=== Work to be completed ===
Filter the entries for the word "this". Copy each line in which it occurs.

Start of Input

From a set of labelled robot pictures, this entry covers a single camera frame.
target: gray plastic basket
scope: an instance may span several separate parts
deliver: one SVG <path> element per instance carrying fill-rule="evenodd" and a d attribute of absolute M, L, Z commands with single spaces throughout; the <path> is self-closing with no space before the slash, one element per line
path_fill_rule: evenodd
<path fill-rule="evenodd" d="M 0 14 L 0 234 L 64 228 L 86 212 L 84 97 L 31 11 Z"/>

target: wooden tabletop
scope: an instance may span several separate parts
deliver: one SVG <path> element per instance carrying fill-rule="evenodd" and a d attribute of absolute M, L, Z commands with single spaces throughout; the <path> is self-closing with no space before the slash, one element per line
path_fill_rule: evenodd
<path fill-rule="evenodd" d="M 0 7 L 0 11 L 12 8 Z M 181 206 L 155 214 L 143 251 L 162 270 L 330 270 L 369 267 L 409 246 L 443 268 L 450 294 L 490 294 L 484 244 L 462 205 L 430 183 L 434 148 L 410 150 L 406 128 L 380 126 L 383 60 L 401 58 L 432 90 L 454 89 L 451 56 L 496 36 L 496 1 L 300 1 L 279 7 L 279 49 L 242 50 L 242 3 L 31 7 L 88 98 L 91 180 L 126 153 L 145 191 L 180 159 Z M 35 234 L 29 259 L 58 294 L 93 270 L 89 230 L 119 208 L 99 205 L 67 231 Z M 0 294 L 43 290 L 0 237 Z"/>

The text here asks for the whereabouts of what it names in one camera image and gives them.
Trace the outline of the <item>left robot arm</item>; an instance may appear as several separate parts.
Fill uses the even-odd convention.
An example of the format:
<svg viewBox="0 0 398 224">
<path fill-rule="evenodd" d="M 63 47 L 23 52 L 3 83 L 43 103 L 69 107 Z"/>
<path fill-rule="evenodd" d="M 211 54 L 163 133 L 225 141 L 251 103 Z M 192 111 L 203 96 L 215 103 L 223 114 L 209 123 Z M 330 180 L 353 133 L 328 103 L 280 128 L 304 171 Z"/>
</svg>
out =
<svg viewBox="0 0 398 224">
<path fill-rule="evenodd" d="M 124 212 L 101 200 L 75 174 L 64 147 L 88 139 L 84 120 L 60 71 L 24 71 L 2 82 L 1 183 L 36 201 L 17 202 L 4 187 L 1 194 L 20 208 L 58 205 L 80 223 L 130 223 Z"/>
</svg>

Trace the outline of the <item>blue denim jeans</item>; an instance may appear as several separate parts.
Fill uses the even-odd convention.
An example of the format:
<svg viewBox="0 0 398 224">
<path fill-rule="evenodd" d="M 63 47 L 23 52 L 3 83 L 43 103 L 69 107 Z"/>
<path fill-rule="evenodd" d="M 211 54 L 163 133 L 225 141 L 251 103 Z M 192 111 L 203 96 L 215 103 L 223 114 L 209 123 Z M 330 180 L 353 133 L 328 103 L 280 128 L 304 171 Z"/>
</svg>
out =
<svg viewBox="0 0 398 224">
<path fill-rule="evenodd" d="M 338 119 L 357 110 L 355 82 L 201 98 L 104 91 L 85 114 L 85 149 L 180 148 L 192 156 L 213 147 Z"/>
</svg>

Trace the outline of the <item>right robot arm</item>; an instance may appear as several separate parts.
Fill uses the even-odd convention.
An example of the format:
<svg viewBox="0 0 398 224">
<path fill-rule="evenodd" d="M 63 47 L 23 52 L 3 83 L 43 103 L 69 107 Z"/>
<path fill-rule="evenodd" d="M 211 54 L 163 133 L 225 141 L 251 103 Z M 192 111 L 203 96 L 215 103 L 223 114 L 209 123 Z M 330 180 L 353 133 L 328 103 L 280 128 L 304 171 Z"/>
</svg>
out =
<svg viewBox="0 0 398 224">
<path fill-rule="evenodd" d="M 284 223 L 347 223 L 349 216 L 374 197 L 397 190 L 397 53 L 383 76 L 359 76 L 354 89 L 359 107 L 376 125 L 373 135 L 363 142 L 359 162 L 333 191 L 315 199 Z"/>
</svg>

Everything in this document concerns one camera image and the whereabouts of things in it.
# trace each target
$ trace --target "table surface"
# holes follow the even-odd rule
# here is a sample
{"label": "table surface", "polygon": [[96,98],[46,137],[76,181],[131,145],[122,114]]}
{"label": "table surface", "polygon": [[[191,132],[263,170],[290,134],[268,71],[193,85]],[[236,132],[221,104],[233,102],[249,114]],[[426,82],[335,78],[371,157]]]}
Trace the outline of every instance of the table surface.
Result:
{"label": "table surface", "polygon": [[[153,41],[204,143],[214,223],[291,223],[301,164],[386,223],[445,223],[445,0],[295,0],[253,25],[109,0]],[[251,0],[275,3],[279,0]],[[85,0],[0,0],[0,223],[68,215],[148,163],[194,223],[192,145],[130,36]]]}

End of Input

=== Expected answer ===
From a set of labelled robot pictures, this entry covers a single camera frame.
Everything in this document concerns one camera image and the whereabouts of things in it.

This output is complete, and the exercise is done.